Dalam metode ini, imunopresipitasi terjadi ketika antigen di katoda disebabkan untuk bermigrasi
dalam medan listrik melalui media difusi yang sesuai melawan aliran antibodi yang bermigrasi
dari anoda karena aliran endosmotik. Ini adalah elektroimunodifusi ganda satu dimensi di mana
antibodi dan antigen digerakkan satu sama lain oleh medan listrik yang diterapkan, karena gel
disangga pada pH antara titik isoelektrik antigen dan antibodi. Antigen dan antibodi ditempatkan
di sumur terpisah di piring gel Agarose. Gel bersifat basa dan antibodi (Imunoglobulin) pada pH
7,6 memiliki muatan mendekati nol. Selama elektroforesis, matriks agarosa menyerap ion OH- di
permukaan sehingga menghasilkan peningkatan bersih ion positif pada jarak yang jauh dari
matriks. Ion positif ini bermigrasi menuju kutub negatif dengan pelindung pelarut, menghasilkan
aliran pelarut bersih yang disebut endosmosis. Oleh karena itu, molekul antibodi, yang tidak
memiliki muatan, bergerak menuju katoda bersama dengan perisai pelarut karena fenomena ini.

BAHAN: Agarose, Antigem, Uji antiserum, Antiserum positif, Buffer Pengujian, Peralatan
Electrophoreis, Slide kaca.

PROSEDUR: Siapkan 10 ml agarose 1,0% (0,1 g / 10 ml) dalam 1X Assay Buffer dengan
pemanasan perlahan sampai agarosa larut sepenuhnya. Berhati-hatilah agar tidak membuahkan
solusi.
2. Tandai ujung slide kaca sebagai + ve dan -ve, sehingga ketika kaca slide diletakkan di dalam
alat elektroforesis, tanda + ve menghadap ke arah anoda dan tanda negatif menghadap ke arah
katoda.
3. Tempatkan pelat kaca atau geser pada permukaan horizontal. Pipet dan oleskan 5 ml agarosa
pada kaca objek. Biarkan mengeras selama 15 menit. Berhati-hatilah agar slide tidak terganggu
dan biarkan gel mengeras. 4. Potong lubang sesuai template menggunakan pelubang gel. Jarak
antara kedua sumur tidak boleh lebih dari 0,5 cm. 5. Letakkan kaca objek di tangki elektroforesis
dan isi tangki dengan buffer elektroforesis 1X hingga buffer menutupi permukaan gel. Jangan
menambahkan buffer yang berlebihan. 6. Tambahkan 10μl antigen di masing-masing dua sumur
menuju katoda (elektroda negatif) dan 10μl antiserum kontrol positif dan uji antiserum di dalam
sumur menuju anoda (elektroda positif) seperti yang ditunjukkan.
7. Hubungkan kabel daya ke catu daya elektroforetik sesuai dengan ketentuan: merah: anoda dan
hitam: katoda. 8. Terapkan 50 V dan biarkan elektroforesis berlanjut selama sekitar 45 menit. 9.
Perhatikan garis endapan antara sumur antigen dan antisera.

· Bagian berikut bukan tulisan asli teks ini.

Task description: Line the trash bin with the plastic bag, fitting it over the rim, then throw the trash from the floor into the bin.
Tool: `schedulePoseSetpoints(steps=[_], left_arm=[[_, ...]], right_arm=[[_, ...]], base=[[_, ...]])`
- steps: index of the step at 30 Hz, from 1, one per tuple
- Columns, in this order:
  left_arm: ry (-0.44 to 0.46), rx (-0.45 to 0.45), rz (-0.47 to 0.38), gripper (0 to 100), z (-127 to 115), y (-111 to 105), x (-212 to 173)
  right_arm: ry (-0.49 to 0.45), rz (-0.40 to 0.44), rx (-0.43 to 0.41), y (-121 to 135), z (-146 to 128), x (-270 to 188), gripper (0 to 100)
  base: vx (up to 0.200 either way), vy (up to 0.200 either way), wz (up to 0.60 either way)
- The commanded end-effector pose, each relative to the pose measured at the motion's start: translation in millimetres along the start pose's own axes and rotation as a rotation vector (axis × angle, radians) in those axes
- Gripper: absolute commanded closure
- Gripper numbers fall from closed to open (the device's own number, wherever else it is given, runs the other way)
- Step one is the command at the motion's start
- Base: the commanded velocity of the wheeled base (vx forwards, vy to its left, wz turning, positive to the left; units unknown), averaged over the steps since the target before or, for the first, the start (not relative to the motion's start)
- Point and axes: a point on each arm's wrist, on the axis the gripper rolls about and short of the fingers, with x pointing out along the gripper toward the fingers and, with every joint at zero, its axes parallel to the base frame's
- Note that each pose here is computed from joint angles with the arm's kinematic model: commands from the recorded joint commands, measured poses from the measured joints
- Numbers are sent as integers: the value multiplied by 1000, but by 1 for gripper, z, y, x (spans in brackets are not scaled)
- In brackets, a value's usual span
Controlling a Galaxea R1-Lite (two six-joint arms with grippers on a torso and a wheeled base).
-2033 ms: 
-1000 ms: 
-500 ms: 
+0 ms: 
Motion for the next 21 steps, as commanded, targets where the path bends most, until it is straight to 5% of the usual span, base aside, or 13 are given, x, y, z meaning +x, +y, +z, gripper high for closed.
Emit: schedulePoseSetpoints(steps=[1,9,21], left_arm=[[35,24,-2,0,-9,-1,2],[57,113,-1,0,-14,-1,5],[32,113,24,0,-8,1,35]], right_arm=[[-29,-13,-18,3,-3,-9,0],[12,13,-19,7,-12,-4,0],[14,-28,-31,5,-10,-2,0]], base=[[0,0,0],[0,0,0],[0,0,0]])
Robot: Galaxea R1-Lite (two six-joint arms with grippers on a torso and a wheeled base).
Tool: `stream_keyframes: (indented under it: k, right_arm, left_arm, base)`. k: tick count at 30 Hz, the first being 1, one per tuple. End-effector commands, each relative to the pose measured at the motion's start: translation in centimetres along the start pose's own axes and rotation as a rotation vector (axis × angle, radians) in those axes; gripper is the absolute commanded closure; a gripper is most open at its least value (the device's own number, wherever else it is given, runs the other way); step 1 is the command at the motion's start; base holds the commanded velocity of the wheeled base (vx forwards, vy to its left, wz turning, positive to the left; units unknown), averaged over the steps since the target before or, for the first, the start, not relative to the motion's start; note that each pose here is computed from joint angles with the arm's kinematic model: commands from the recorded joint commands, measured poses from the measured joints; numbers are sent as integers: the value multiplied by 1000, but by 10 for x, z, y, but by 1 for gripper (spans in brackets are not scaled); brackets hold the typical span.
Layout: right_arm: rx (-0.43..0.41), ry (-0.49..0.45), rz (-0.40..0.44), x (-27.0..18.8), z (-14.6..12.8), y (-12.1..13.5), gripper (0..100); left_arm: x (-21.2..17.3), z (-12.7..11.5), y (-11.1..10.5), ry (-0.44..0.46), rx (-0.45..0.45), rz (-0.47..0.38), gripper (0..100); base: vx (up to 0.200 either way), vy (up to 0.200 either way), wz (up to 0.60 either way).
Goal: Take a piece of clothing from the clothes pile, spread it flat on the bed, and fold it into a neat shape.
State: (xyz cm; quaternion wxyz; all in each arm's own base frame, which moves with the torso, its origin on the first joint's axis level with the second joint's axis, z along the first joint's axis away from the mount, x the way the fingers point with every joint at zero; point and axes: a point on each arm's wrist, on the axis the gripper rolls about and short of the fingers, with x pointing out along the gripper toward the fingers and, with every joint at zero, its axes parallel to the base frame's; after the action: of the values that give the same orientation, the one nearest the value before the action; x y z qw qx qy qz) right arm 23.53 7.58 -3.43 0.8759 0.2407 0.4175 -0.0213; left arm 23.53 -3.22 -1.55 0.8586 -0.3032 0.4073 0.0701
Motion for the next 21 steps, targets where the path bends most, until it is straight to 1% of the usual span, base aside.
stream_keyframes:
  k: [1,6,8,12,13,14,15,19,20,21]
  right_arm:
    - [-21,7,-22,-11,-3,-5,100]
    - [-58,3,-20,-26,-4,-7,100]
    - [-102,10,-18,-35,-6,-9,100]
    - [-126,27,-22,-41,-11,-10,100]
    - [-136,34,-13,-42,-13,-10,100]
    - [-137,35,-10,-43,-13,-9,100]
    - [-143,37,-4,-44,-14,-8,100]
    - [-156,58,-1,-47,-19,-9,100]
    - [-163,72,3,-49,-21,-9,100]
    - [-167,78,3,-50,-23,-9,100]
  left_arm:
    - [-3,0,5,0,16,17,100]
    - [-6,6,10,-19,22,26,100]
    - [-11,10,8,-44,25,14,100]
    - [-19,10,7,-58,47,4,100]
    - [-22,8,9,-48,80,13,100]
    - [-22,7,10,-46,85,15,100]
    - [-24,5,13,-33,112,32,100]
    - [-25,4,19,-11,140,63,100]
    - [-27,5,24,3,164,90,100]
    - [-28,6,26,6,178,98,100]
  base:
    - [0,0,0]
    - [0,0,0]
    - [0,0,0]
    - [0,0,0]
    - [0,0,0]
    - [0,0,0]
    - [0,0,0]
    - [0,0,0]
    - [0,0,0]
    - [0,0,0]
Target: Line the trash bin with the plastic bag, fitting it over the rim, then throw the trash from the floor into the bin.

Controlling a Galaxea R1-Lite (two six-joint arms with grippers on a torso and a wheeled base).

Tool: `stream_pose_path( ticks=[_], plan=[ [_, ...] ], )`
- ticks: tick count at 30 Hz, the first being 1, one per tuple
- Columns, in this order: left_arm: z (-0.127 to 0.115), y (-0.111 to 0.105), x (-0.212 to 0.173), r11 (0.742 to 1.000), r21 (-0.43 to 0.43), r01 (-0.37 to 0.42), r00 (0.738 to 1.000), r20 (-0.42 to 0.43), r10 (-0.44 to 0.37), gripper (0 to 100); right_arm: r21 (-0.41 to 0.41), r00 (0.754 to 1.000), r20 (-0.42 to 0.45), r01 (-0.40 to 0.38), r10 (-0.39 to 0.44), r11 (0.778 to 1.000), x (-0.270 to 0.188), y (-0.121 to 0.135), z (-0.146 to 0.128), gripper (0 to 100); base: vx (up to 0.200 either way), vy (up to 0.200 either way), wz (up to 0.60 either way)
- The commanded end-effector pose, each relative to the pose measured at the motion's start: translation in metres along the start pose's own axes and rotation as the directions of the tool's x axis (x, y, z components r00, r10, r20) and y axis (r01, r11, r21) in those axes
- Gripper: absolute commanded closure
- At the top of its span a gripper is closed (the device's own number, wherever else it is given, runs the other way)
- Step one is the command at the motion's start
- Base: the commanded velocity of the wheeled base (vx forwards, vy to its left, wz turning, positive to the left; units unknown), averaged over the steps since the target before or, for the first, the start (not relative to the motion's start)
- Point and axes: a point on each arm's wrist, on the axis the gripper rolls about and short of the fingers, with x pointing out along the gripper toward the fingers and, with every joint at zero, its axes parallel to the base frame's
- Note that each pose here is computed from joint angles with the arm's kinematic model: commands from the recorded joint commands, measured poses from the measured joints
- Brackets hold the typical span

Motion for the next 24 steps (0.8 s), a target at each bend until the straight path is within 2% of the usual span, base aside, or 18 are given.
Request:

INTERPRETASI: a) Garis presipitin menunjukkan adanya antibodi untuk antigen dalam serum
uji. b) Tidak adanya garis presipitin menunjukkan tidak adanya antibodi untuk antigen dalam
serum uji. HASIL: Adanya garis presipitin antara antigen dan antibodi menunjukkan
spesifisitasnya sedangkan tidak adanya garis presipitin menunjukkan tidak adanya spesifisitas.